6.1 uri Requirements [class.uri.reqs]

string_type is unspecified and is not required to be a contiguous memory block. As a consequence, iterator and const_iterator are also unspecified. Should an implementor decide to use a contiguous string (e.g. std::string), iterator and const_iterator can be string_type::const_iterator. Each URI part is required to be a contiguous memory block.

Function template parameters named Source shall be one of:

  • basic_string<CharT, CharTraits, Allocator>. The type charT shall be an encoded character type. A function argument const Source& source shall have an effective range [cbegin(source), cend(source)).
  • A type meeting the input iterator requirements that iterates over a NTCTS [defns.ntcts]. The value type shall be an encoded character type. A function argument const Source& source shall have an effective range [source, end) where end is the first iterator value with an element value equal to iterator_traits<Source>::value_type().
  • A character array that after array-to-pointer decay results in a pointer to a NTCTS. The value type shall be an encoded character type. A function argument const Source& source shall have an effective range [source, end) where end is the first iterator value with an element value equal to iterator_traits<decay<Source>::type>::value_type().
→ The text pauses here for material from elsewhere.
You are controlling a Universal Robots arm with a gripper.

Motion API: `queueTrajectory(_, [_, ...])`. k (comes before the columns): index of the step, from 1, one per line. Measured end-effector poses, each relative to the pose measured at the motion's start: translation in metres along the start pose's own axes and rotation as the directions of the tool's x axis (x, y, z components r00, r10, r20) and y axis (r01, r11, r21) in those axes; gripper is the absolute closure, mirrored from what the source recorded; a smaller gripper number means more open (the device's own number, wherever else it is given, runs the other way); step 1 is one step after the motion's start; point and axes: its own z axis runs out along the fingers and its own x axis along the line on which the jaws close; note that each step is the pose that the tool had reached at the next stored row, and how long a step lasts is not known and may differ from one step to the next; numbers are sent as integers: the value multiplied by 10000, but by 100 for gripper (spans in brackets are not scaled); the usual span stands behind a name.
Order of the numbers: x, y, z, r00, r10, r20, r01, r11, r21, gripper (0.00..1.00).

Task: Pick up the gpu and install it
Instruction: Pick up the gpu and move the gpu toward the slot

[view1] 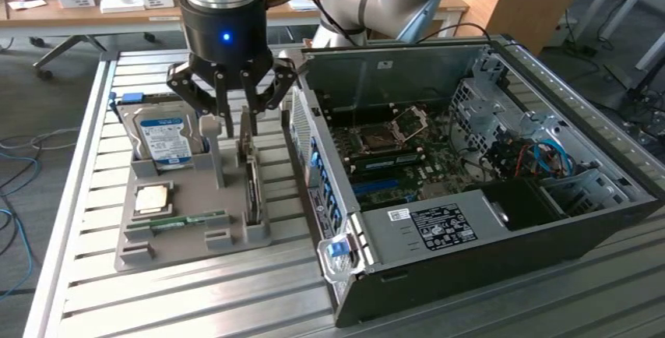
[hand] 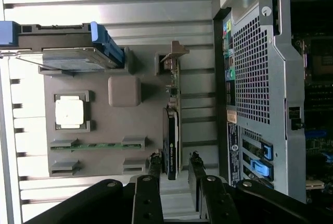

Arguments of type Source shall not be null pointers.

Note

This is similar wording to the filesystem path requirements in N3963 (http://www.open-std.org/jtc1/sc22/wg21/docs/papers/2013/n3693.html#path-Requirements).

URI References returned by std::experimental::uri::make_reference must be transformed by using the algorithm in IETF RFC 3986, section 5.2.2.

Removing dot segments (”.”, ”..”) from a path must conform to the IETF RFC 3986, section 5.2.4.

6.2 typedef s [class.uri.typedefs]

typedef *unspecified* string_type;
typedef *unspecified* iterator;
typedef *unspecified* const_iterator;
typedef std::iterator_traits<iterator>::value_type value_type;
typedef basic_string_view<value_type> string_view;

The string_type, iterator and const_iterator types are left unspecified.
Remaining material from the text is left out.